Abbiamo seguito insieme, con responsabilità diverse, molte vertenze sindacali. Di una vertenza temo si sia smar­rita la memoria, eppure è stata un passaggio nel quale il sindacato e i lavoratori hanno dimostrato la capacità di superare l’ottica aziendale per un coordinamento territo­riale. Mi riferisco alla vertenza dell’area chimica Ferrara, Ravenna, Marghera, Mantova. Un’i­niziativa coordinata del sindacato di categoria e territoriale di tre regioni e di diverse province, che puntava ad evitare di essere messi l’uno contro l’altro e a rilanciare una visione per il futuro della chimica e per tutta l’area, mettendo in luce i problemi del territorio e iniziando a porre problemi di tutela dell’ambiente per iniziativa del sindacato. Per l’epoca una novità. Beppe era dirigente sin­dacale della Camera del Lavoro di Ravenna, di cui divenne segretario generale, con una visione dei proble­mi che gli consentì di dare un contri­buto importante nel costruire questa vertenza innovativa, facendo i conti con una storia sindacale molto lega­ta alle aziende.

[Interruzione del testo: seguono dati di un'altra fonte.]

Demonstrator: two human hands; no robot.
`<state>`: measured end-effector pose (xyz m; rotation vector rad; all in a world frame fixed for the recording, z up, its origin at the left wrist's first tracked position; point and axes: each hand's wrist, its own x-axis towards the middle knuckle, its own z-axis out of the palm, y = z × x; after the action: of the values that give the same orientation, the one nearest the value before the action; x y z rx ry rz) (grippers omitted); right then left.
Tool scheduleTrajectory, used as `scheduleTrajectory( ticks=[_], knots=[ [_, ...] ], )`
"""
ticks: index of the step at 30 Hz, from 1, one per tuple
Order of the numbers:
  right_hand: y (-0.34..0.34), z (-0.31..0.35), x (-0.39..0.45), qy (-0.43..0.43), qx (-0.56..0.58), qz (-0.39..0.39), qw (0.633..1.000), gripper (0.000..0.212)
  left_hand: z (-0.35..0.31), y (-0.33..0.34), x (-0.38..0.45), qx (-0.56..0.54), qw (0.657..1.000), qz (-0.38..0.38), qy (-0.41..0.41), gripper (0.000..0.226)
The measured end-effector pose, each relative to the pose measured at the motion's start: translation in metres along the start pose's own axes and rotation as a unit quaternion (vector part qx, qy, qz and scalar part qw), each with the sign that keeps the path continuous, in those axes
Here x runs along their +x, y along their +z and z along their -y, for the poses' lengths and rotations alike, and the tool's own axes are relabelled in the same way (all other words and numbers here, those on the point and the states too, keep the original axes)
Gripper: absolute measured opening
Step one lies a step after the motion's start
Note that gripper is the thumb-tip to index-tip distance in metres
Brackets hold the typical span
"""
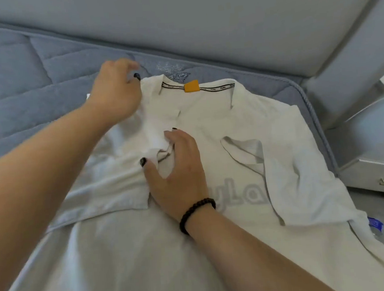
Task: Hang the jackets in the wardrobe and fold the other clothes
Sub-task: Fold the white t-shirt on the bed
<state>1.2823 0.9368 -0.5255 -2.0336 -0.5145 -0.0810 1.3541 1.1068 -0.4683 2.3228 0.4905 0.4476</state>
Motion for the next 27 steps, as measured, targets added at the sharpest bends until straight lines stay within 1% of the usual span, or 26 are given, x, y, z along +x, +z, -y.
scheduleTrajectory(
  ticks=[2, 4, 5, 6, 7, 8, 9, 10, 11, 12, 13, 14, 15, 16, 17, 19, 21, 23, 25, 27],
  knots=[
    [-0.007, 0.001, 0.000, 0.043, 0.082, -0.063, 0.994, 0.040, -0.005, 0.032, 0.009, 0.039, 0.999, -0.008, 0.034, 0.040],
    [-0.012, 0.004, 0.000, 0.115, 0.154, -0.066, 0.979, 0.029, 0.010, 0.053, 0.002, 0.141, 0.988, -0.031, 0.053, 0.037],
    [-0.017, 0.005, 0.005, 0.151, 0.181, -0.062, 0.970, 0.029, 0.017, 0.060, 0.003, 0.180, 0.981, -0.048, 0.062, 0.036],
    [-0.026, 0.006, 0.014, 0.165, 0.202, -0.073, 0.963, 0.032, 0.022, 0.063, 0.005, 0.199, 0.976, -0.065, 0.064, 0.036],
    [-0.040, 0.006, 0.028, 0.140, 0.206, -0.103, 0.963, 0.037, 0.025, 0.066, 0.009, 0.197, 0.975, -0.079, 0.067, 0.036],
    [-0.058, 0.006, 0.045, 0.076, 0.186, -0.140, 0.969, 0.041, 0.026, 0.067, 0.012, 0.190, 0.975, -0.090, 0.073, 0.035],
    [-0.078, 0.004, 0.067, -0.003, 0.143, -0.171, 0.975, 0.044, 0.027, 0.067, 0.015, 0.181, 0.975, -0.099, 0.081, 0.034],
    [-0.097, -0.004, 0.090, -0.074, 0.070, -0.181, 0.978, 0.048, 0.028, 0.068, 0.016, 0.174, 0.974, -0.110, 0.091, 0.031],
    [-0.114, -0.016, 0.115, -0.114, -0.041, -0.162, 0.979, 0.050, 0.028, 0.068, 0.015, 0.166, 0.973, -0.120, 0.101, 0.027],
    [-0.128, -0.031, 0.138, -0.105, -0.176, -0.107, 0.973, 0.052, 0.027, 0.069, 0.013, 0.159, 0.973, -0.132, 0.107, 0.023],
    [-0.138, -0.050, 0.157, -0.051, -0.304, -0.030, 0.951, 0.052, 0.025, 0.069, 0.011, 0.150, 0.972, -0.146, 0.106, 0.021],
    [-0.143, -0.067, 0.170, 0.014, -0.395, 0.051, 0.917, 0.053, 0.023, 0.068, 0.009, 0.145, 0.971, -0.162, 0.104, 0.019],
    [-0.144, -0.081, 0.176, 0.063, -0.440, 0.118, 0.888, 0.051, 0.021, 0.068, 0.007, 0.146, 0.968, -0.179, 0.102, 0.018],
    [-0.142, -0.091, 0.177, 0.076, -0.451, 0.150, 0.877, 0.049, 0.019, 0.069, 0.006, 0.154, 0.964, -0.192, 0.099, 0.017],
    [-0.141, -0.100, 0.176, 0.050, -0.451, 0.145, 0.879, 0.046, 0.017, 0.069, 0.003, 0.165, 0.960, -0.201, 0.101, 0.017],
    [-0.141, -0.105, 0.167, -0.042, -0.448, 0.084, 0.889, 0.036, 0.010, 0.070, -0.004, 0.189, 0.954, -0.204, 0.113, 0.017],
    [-0.143, -0.097, 0.154, -0.100, -0.436, 0.055, 0.893, 0.025, 0.006, 0.064, -0.011, 0.213, 0.951, -0.202, 0.095, 0.018],
    [-0.151, -0.085, 0.141, -0.160, -0.458, 0.019, 0.874, 0.013, 0.003, 0.059, -0.024, 0.237, 0.947, -0.203, 0.078, 0.019],
    [-0.165, -0.071, 0.125, -0.244, -0.469, -0.042, 0.848, 0.009, 0.000, 0.053, -0.049, 0.242, 0.942, -0.208, 0.098, 0.021],
    [-0.180, -0.058, 0.104, -0.321, -0.441, -0.102, 0.832, 0.008, -0.002, 0.043, -0.084, 0.242, 0.934, -0.229, 0.127, 0.023]
  ],
)
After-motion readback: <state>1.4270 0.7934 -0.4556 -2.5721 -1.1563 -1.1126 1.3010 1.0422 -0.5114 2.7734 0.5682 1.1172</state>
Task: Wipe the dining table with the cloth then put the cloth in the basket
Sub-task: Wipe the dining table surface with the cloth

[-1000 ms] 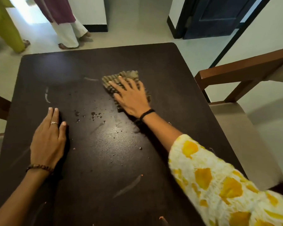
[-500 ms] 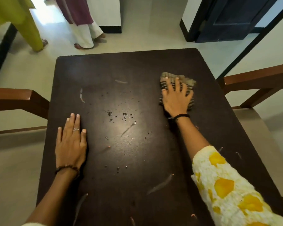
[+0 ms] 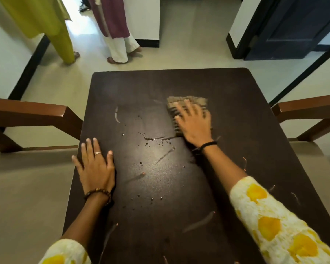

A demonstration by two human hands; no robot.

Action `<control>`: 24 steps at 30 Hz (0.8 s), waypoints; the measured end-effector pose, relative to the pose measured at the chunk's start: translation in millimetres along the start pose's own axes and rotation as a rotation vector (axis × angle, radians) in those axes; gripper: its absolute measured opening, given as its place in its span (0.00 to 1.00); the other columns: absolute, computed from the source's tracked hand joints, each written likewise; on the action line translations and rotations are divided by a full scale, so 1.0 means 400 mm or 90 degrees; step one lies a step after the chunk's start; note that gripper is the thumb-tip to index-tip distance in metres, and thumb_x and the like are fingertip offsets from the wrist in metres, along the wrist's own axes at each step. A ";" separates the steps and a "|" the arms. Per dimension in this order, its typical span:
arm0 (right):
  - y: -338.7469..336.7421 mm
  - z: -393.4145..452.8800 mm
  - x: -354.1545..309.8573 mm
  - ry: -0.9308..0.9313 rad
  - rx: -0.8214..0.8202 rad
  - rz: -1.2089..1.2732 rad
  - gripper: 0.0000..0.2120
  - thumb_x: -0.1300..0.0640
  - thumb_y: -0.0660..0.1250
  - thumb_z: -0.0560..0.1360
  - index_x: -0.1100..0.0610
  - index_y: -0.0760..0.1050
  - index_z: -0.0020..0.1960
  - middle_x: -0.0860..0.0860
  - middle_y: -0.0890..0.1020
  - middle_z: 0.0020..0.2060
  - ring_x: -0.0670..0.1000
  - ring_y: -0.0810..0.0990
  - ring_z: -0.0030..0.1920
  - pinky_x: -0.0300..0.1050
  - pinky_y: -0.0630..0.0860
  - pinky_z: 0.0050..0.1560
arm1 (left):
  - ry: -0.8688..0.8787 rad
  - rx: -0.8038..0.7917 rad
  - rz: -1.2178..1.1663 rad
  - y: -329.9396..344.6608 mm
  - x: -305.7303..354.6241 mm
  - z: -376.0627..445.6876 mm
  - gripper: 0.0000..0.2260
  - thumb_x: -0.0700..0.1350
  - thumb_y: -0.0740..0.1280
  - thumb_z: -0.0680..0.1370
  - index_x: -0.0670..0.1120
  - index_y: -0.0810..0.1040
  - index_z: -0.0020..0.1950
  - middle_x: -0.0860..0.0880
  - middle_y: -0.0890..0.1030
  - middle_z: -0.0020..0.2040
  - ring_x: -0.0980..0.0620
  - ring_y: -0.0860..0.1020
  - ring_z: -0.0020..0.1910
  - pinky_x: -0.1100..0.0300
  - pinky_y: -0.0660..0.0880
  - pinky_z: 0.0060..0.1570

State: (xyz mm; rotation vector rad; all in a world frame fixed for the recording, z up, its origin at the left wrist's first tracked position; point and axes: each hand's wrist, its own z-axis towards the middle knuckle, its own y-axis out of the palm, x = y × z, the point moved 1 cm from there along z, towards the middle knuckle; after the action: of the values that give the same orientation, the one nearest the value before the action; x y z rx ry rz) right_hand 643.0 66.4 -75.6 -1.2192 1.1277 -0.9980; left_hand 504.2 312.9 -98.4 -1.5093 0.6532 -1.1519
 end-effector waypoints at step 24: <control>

Questa vertenza innovativa del sindacato spinse le giunte delle tre Regioni interessate a lavorare insieme, per questo ricordo Silvano Armaroli, assessore dell’Emilia Romagna ed ex dirigente Cgil, che aiutò la costruzione di questa iniziativa. Casadio è stato il mio successore come segretario generale della Cgil dell’E­milia Romagna.

Beppe era segnato da un’esperienza sindacale e uma­na tremenda. Era segretario della Cgil scuola di Brescia quando scoppiò la bomba fascista in piazza della Loggia nel 1974, il gruppo dirigente della categoria era in piazza e fu duramente colpito.

Avevamo lavorato insieme nella difficile e lunga ver­tenza per salvare le attività produttive e l’occupazione del gruppo Maraldi dal fallimento. Fu il sindacato a proporre di salvare il patrimonio di attività produttive e di occupa­zione dai fallimenti dell’imprenditore. Il gruppo Maraldi era cresciuto molto nel settore saccarifero e nelle acciaierie ma era dipendente dalle banche e l’impazzimento del co­sto del denaro lo portò al fallimento. All’epoca non esiste­vano altri strumenti che quelli giudiziari, con la spada di Damocle del fallimento senza alcuna salvaguardia. Da qui la richiesta di una nuova legge che introducesse la gestione commissariale per salvare le attività produttive e l’occupa­zione, che andò in porto quando il ministro dell’Industria era Romano Prodi.

Casadio fu un protagonista di questa dura e lunga ver­tenza insieme ad Agostino Rota, alimentaristi, e a Adele Pesce, Fiom, entrambi scomparsi.

L’Emilia Romagna guidò questa ed altre innovazioni nell’iniziativa sindacale grazie ad una generazione di dirigenti sindacali che intrecciava, come Beppe, qualità cul­turali e diverse sensibilità con i gruppi dirigenti provenienti dai luoghi di la­voro. Un intreccio di persone ed espe­rienze diverse, decisivo per arricchire la Cgil dell’Emilia Romagna. Il sindacato in quegli anni poteva contare su ap­porti intellettuali di grande peso senza perdere le radici nei luoghi di lavoro.

Casadio entrò nella segreteria re­gionale della Cgil dell’Emilia Roma­gna nel 1986 e ne diventò segretario generale quando lasciai l’incarico due anni dopo. Accadde la stessa cosa nella segreteria confederale della Cgil, da cui sono uscito quando lui entrò nel 1996.

Preparato, capace di portare a sintesi una realtà complessa e sin­dacalmente articolata come l’Emilia Romagna, era la candidatura naturale. Era una persona che racchiudeva nella sua esperienza sia l’appartenenza di partito che la consapevolezza della forte esigenza di auto­nomia del sindacato.

La nostra generazione di sindacalisti ha affrontato condizioni del tutto diverse da quelle attuali. Oggi l’ap­partenenza politica di quanti sono dirigenti del sindacato è ai minimi termini, del tutto diverse sono le condizioni e il rapporto con la politica.